Set down exactly the lines in the records below that run from the line with "Find gripper finger." to the line with "Find white front", inclusive, and nothing more.

Data supplied:
┌──

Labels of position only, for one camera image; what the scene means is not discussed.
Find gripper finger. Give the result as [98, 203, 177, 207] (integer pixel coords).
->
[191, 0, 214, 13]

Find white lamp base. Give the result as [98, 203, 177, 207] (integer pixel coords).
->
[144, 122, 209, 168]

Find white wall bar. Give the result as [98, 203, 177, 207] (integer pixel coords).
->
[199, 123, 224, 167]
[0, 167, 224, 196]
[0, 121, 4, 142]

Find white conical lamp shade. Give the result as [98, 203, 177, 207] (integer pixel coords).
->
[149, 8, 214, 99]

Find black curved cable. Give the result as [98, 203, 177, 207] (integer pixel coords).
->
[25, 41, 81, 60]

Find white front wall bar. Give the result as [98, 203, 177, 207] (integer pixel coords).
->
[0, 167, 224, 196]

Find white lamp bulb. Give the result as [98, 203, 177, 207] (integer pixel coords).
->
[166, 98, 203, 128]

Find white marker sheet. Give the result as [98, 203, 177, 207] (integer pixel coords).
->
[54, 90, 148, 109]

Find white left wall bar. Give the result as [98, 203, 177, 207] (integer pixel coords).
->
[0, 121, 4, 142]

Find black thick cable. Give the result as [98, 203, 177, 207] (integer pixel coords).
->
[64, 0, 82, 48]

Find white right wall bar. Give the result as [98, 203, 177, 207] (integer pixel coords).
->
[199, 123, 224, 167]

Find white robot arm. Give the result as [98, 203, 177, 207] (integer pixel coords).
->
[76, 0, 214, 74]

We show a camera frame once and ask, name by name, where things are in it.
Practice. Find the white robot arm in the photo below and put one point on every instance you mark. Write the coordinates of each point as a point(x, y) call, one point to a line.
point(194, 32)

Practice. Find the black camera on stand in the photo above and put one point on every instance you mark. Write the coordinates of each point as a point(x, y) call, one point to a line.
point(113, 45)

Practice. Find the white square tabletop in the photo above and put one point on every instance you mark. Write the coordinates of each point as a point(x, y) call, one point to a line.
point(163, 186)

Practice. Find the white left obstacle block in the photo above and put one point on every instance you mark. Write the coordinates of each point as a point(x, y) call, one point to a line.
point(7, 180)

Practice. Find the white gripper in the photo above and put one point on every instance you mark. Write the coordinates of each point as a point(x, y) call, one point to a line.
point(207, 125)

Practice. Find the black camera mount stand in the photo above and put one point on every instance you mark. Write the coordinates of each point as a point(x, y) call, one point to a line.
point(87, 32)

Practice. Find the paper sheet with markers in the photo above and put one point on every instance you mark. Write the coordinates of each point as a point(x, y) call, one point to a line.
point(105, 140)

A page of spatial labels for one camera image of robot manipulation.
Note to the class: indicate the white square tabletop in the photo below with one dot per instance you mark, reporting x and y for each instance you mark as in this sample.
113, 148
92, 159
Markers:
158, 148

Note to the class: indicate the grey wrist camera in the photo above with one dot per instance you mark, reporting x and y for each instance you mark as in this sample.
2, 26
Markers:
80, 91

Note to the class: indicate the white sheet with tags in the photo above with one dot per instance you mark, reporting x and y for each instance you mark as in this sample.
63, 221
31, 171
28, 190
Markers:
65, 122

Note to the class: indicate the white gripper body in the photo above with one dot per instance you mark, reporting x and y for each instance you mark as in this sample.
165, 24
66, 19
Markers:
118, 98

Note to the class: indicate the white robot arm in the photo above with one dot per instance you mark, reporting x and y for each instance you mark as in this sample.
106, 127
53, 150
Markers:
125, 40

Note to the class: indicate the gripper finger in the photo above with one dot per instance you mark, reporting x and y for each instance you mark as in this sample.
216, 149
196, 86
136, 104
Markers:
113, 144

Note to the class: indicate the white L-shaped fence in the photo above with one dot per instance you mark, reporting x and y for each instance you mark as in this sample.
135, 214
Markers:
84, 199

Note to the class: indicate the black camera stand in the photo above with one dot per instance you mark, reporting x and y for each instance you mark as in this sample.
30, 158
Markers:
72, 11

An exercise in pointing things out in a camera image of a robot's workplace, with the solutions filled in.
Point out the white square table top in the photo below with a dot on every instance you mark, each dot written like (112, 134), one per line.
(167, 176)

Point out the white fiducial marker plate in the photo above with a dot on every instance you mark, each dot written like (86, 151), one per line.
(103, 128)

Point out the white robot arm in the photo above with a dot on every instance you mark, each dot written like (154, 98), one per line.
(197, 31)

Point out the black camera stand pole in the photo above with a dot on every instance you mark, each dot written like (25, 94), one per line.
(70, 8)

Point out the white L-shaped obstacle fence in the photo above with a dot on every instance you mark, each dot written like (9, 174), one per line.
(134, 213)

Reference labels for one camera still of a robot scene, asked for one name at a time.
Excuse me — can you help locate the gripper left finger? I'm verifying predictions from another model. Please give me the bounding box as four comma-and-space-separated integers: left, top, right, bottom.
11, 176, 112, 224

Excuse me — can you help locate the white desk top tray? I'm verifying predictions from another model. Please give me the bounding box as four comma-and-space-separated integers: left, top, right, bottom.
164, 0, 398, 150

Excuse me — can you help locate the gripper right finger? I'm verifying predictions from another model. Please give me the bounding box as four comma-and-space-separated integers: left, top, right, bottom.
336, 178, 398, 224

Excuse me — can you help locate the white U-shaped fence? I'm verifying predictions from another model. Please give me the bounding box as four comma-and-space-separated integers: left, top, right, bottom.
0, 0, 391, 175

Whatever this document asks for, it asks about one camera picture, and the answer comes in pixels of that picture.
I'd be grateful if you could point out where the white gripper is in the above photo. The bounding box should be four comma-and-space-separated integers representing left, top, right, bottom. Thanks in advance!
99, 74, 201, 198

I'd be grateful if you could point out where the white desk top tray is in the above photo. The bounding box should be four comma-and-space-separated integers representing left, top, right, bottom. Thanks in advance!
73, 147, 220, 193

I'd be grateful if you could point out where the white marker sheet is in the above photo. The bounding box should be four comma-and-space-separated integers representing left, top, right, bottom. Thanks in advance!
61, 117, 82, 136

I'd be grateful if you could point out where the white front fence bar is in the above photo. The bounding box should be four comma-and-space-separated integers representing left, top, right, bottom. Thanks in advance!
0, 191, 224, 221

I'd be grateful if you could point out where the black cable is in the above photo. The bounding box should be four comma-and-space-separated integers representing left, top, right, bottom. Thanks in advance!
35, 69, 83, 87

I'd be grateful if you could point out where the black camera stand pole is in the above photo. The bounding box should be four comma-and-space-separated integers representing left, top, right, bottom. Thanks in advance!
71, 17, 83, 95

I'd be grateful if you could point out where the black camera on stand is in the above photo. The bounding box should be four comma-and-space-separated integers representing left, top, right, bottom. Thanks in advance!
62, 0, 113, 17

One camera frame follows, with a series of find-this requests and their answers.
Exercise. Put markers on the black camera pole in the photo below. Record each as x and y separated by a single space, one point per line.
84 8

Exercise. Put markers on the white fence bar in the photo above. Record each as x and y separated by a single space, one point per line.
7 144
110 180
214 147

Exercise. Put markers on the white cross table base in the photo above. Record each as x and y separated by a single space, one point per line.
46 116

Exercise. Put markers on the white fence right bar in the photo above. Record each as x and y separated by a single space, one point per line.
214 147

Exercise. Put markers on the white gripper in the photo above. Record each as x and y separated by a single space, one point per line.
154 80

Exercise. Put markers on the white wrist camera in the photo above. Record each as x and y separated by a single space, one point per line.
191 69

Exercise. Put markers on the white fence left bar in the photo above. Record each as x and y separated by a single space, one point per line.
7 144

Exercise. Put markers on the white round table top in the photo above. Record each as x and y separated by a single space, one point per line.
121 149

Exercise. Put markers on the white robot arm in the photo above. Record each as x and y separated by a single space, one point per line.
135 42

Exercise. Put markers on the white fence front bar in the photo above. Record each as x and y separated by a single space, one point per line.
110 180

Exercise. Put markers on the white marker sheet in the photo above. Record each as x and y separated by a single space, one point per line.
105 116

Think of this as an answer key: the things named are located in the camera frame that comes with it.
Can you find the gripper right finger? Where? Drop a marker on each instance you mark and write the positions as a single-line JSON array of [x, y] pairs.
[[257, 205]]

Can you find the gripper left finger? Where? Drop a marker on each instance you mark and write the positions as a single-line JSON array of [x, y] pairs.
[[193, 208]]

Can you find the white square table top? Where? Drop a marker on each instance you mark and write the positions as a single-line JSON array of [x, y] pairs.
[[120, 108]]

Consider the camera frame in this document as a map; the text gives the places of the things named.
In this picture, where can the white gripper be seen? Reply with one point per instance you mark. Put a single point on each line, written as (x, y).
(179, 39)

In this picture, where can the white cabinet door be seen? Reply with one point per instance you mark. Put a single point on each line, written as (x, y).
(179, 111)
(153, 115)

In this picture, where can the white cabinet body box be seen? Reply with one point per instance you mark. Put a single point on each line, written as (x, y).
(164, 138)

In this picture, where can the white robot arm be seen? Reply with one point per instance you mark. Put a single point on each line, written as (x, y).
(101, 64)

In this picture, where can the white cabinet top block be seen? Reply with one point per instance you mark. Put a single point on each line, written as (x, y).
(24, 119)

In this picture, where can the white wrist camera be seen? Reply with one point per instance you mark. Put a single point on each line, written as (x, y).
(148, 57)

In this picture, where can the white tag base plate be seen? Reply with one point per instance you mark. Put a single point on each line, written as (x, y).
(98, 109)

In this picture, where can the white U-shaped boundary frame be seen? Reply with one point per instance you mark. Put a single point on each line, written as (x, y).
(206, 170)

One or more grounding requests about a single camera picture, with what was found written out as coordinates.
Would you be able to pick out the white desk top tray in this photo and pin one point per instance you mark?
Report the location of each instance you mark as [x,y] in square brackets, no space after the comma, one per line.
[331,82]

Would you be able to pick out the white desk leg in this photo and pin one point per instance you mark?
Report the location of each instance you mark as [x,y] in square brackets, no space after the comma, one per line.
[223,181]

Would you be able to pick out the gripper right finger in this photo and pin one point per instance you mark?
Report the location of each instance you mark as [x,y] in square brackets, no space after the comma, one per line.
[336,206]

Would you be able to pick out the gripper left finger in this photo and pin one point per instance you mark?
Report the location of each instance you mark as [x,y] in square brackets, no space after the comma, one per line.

└──

Your solution:
Find gripper finger. Give the result as [98, 203, 177, 207] (integer pixel coords).
->
[191, 0, 214, 13]

Find white lamp base. Give the result as [98, 203, 177, 207] (integer pixel coords).
->
[144, 122, 209, 168]

Find white wall bar. Give the result as [98, 203, 177, 207] (integer pixel coords).
->
[199, 123, 224, 167]
[0, 167, 224, 196]
[0, 121, 4, 142]

Find white conical lamp shade. Give the result as [98, 203, 177, 207] (integer pixel coords).
->
[149, 8, 214, 99]

Find black curved cable. Give the result as [98, 203, 177, 207] (integer pixel coords).
->
[25, 41, 81, 60]

Find white front wall bar. Give the result as [98, 203, 177, 207] (integer pixel coords).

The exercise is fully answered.